The crux of Saints’ collapse has been that the Finn got a bit of a bounce out of recognising the best part of this squad was the technically sound ball players he could call upon in midfield.
Combined with Sven Sprangler (almost certainly going to be the player of the season, who wasn’t even getting picked by Valakari’s predecessor), those midfielders popped the ball about crisply and effectively for a couple of months.
It gave the team an identity and gave opposition managers something new to think about, while earning Saints a few results in the process.
With the exception of Fran Franczak against Hibs, the performance level of those same players has fallen off a cliff.
Matt Smith was hooked before half-an-hour was on the clock on Thursday; Jason Holt hadn’t been playing well before his red card on Thursday; Graham Carey has been in and out of the team and hasn’t had one of his magic moments for a long time; and Nicky Clark is being starved of the ball as the link between midfield and attack at the tip of a diamond.
Thank goodness for Sprangler but he gets swamped and has to do the job of two men all too frequently these days.
Arguably the only area of strength bequeathed to Valakari has become a weakness.
He doesn’t have wingers (or reliable full-backs) so can’t try to play the game out wide; he doesn’t have a target man who can hold the ball up for long enough; his two pacy strikers make bad decisions and generally look lost; and he doesn’t have central defenders who would provide a solid back-three platform which would make better use of Andre Raymond and Drey Wright as wing-backs.
So, yes, the situation wouldn’t have been quite as bleak had Valakari been 10 out of 10 with his team selections and tactics every match-day.

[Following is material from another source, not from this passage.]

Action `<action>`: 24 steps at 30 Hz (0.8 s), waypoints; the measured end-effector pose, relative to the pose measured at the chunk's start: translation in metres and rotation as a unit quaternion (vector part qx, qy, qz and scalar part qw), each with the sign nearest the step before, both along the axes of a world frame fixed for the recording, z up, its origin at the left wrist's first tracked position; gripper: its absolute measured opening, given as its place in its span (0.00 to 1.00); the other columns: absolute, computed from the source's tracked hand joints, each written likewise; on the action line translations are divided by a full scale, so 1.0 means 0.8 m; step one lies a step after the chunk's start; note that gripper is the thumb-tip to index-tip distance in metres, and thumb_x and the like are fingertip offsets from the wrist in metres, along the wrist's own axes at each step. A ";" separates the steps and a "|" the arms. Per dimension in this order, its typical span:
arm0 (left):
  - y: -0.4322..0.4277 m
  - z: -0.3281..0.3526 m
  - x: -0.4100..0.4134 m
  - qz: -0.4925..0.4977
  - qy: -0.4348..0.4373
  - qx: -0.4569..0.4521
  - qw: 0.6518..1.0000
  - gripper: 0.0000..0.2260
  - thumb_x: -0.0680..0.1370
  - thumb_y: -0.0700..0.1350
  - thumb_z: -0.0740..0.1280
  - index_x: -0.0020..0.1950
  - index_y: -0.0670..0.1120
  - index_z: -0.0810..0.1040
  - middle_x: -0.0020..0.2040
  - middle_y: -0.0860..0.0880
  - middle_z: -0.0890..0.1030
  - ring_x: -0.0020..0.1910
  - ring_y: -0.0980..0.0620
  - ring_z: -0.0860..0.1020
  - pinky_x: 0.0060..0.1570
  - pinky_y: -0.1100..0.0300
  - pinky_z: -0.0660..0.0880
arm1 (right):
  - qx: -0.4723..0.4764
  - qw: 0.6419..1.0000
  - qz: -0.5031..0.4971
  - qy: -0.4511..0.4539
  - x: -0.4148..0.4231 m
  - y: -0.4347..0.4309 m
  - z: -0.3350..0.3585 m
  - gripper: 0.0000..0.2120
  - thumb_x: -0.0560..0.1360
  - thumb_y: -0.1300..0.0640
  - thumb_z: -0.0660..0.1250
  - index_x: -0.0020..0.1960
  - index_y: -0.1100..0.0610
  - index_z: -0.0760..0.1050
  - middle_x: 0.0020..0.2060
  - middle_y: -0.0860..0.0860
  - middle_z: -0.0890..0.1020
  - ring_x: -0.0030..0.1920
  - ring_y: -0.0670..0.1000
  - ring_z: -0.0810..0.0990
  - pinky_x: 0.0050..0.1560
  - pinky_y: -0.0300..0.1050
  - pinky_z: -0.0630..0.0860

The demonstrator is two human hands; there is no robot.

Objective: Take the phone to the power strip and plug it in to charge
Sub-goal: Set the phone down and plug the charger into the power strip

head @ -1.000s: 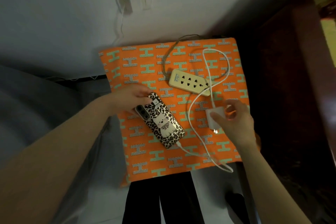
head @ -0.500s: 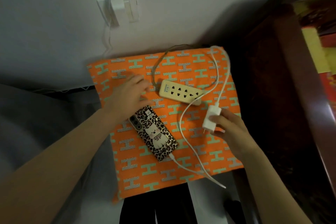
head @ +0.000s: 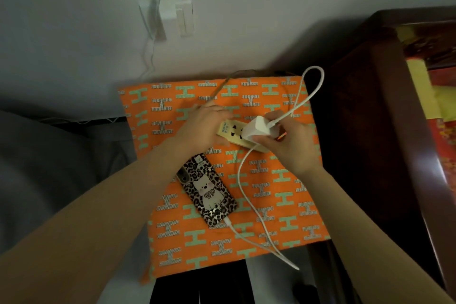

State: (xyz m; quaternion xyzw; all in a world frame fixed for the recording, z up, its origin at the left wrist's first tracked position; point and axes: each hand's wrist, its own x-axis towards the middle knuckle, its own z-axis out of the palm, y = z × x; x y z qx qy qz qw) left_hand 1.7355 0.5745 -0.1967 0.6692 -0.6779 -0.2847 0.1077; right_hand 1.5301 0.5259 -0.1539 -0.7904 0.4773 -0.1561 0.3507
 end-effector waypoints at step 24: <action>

But this is a crisis born of an unbalanced squad, with no depth and no capability of winning games in different ways.
What next?
There will be plenty of players who might have considered signing for St Johnstone this month had the team been two or three points off 11th rather than eight and now won’t take a phone call.
Footballers who have plenty of options, basically.
You would imagine you could put Calvin Ramsay in that category.
Recruitment has become much harder, that’s a fact.
But the idea that it is pointless to pursue reinforcements because the club’s fate is already sealed is a nonsense.
It’s a grim predicament but there have been more far-fetched footballing stories than Saints clawing back a few points before the split and then a few points after it, as unlikely as that feels just now.
The commitment to overhaul the squad can’t be diluted.
However, the focus should shift.
Bar a couple of loans (goalkeeper possibly one of them) the priority should now be more on the long-term rather than the short.
Most of the signings should be cut from the Bozo Mikulic and Sprangler cloth – players who will enhance the team in the here and now and be the type of character you would want (and realistically be able to keep) for a Championship campaign next season.
It would be as unacceptable to wave the white flag off the pitch as it would be on it.
But the rebuild for the likelihood of second tier football, and all that entails, starts now.